> _Brief_: Calculate how many lines of the data hold "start". The answer consists of that number only.

━━━━━━━━━━━━━━━━

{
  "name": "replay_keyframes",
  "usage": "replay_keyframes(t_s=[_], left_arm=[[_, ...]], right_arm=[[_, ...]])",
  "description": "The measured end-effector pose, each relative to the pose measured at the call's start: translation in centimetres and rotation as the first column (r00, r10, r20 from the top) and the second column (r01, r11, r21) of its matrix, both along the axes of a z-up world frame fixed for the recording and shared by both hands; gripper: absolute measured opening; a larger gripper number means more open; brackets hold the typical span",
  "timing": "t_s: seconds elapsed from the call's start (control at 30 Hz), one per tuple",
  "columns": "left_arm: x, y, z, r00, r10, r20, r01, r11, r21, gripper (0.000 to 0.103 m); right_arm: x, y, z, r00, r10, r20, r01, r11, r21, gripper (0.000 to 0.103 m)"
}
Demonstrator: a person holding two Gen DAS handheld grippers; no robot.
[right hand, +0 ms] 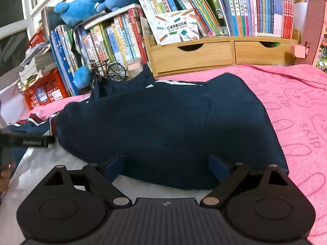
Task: Fold clothes
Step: 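Grasp the other striped sleeve cuff with the left gripper and fold it inward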
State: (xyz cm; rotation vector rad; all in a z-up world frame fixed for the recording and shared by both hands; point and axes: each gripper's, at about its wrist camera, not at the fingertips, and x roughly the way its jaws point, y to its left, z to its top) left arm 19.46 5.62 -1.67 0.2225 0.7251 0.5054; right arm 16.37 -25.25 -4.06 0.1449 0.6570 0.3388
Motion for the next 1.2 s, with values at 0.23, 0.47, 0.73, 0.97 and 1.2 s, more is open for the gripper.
replay_keyframes(t_s=[0.23,0.47,0.73,0.97,1.2], left_arm=[[-2.6,1.0,3.3,0.980,-0.077,0.182,0.106,0.981,-0.160,0.101],[2.5,-3.1,1.3,0.976,-0.204,0.074,0.211,0.972,-0.102,0.103],[2.7,-2.6,0.3,0.976,-0.218,0.009,0.218,0.971,-0.102,0.103],[-1.4,-1.0,2.1,0.957,-0.279,0.077,0.286,0.951,-0.118,0.103],[-4.1,2.6,4.2,0.962,-0.240,0.127,0.264,0.938,-0.226,0.103]], right_arm=[[-0.1,1.5,0.0,1.000,0.031,-0.007,-0.031,0.996,-0.078,0.103],[-0.1,3.2,-0.3,0.999,0.034,-0.008,-0.035,0.980,-0.193,0.103],[-0.2,3.6,-0.4,0.999,0.048,-0.009,-0.049,0.973,-0.223,0.103],[-0.2,3.7,-0.3,0.999,0.049,-0.009,-0.050,0.972,-0.228,0.103],[-0.3,3.9,-0.2,0.999,0.047,-0.008,-0.048,0.971,-0.233,0.103]])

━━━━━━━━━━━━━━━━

> _Worked solution_: 2